In the matter between:


MARVANIC DEVELOPMENTS (PTY) LIMITED..........................................Plaintiff


and


MINISTER OF SAFETY AND SECURITY..............................................Defendant




MEYER, J


[1] The plaintiff has been trying for years to obtain the return or payment of the value of forty four of its tyres and forty of its rims which were seized by members of the South African Police Service (‘SAPS’) from its mechanical horses and trailers that are utilised in its businesses. The return thereof is no longer possible. The defendant delivered them to another party despite the plaintiff’s claim to ownership. The present issue for determination is their value in order to quantify the plaintiff’s damages.
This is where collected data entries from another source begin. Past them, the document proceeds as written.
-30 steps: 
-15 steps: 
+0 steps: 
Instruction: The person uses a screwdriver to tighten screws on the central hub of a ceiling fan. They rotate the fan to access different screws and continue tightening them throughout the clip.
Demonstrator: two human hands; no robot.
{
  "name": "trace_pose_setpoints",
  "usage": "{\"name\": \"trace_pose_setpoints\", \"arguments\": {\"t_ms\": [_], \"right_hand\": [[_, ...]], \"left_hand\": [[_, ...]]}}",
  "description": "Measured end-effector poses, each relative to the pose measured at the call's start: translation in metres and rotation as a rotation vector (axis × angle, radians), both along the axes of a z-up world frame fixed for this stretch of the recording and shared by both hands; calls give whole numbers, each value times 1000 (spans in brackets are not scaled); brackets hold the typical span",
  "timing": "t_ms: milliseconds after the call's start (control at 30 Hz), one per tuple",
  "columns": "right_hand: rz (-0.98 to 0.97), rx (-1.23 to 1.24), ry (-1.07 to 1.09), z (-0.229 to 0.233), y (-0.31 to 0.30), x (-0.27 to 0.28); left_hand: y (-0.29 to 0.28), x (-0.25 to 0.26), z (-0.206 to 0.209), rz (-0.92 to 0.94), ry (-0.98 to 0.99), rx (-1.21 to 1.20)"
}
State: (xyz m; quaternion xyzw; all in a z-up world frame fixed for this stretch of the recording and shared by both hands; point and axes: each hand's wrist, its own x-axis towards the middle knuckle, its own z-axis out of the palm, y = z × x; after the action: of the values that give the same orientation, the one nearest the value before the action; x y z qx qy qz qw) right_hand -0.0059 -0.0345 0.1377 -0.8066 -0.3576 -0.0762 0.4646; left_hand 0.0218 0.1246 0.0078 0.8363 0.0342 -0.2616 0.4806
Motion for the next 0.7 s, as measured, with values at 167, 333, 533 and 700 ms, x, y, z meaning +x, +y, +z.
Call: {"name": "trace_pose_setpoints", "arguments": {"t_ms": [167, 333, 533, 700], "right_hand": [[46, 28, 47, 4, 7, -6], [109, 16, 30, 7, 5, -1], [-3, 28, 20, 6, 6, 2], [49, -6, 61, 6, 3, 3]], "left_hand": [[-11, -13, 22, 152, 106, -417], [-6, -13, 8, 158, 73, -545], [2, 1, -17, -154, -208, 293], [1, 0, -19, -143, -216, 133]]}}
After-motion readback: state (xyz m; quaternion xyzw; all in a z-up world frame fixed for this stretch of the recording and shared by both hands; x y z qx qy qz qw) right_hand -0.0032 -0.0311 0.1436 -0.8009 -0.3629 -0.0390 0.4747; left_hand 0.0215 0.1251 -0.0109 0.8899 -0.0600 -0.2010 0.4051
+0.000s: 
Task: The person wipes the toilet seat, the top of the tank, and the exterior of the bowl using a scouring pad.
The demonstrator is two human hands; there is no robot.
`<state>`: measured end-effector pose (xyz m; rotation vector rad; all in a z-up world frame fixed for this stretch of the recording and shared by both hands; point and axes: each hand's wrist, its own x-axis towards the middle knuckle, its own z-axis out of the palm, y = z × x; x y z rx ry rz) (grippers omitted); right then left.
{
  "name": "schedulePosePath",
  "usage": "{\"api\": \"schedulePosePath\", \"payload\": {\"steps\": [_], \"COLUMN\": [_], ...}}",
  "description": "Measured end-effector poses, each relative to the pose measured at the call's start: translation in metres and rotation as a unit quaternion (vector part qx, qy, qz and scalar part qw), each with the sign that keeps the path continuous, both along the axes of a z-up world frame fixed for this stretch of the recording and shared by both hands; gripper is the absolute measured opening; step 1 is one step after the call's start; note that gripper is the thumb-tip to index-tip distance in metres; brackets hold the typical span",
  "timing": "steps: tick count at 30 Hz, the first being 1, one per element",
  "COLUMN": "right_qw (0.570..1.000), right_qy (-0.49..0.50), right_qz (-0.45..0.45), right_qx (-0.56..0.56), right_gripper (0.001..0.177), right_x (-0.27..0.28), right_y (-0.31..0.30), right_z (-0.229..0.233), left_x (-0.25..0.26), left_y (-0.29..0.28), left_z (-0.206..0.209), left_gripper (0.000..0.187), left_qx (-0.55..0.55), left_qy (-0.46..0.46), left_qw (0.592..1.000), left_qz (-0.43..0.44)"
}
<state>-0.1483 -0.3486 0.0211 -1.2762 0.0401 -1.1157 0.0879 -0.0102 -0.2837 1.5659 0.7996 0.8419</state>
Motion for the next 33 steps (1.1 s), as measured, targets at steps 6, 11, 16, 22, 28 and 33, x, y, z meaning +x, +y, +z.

[2] The tyres and rims under consideration were seized on 8 July 2004. Two employees of the plaintiff were criminally charged with the offence of possession of stolen property, but the charges were withdrawn. The plaintiff unsuccessfully demanded the return of its tyres and rims. It instituted action in this division, and obtained default judgment for their return on 17 April 2007. The order was simply disregarded. This court, on 8 August 2007, declared the defendant to be in contempt of court and the defendant was compelled to perform under the order. On 16 November 2007, motion proceedings were instituted by the defendant in this division wherein the rescission of both judgments and orders were inter alia sought. The plaintiff opposed the relief. On 27 February 2008, the late Selvan, A.J., inter alia rescinded the order of 8 August 2007 in the contempt proceedings, and the following paragraphs of the order are relevant to the present proceedings:

3. The judgment granted on the 17th April 2007 under case number: 2006/21636 is not rescinded, but the Plaintiff may claim as a substitute for delivery of the tyres and rims, the value thereof at the date of confiscation.

4. In terms of Uniform Rules of Court 6(5)(g) the question of the value of the 44 tyres and 40 rims which were seized by the SAPS on the 8th July 2004, is referred for the hearing of oral evidence to determine the damages proved. The Defendant (Minister of Safety & Security) is entitled to present evidence in opposing this claim for damages.’


[3] The defendant opposed the plaintiff’s claim for damages, but did not call any witnesses and hardly cross-examined the plaintiff’s witnesses, who were its general manager, Mr. Fernandes, and an expert witness, Mr. Kok, who has been involved in the retail tyre industry for the past 24 years and the manager of a large tyre undertaking for the past 6 years.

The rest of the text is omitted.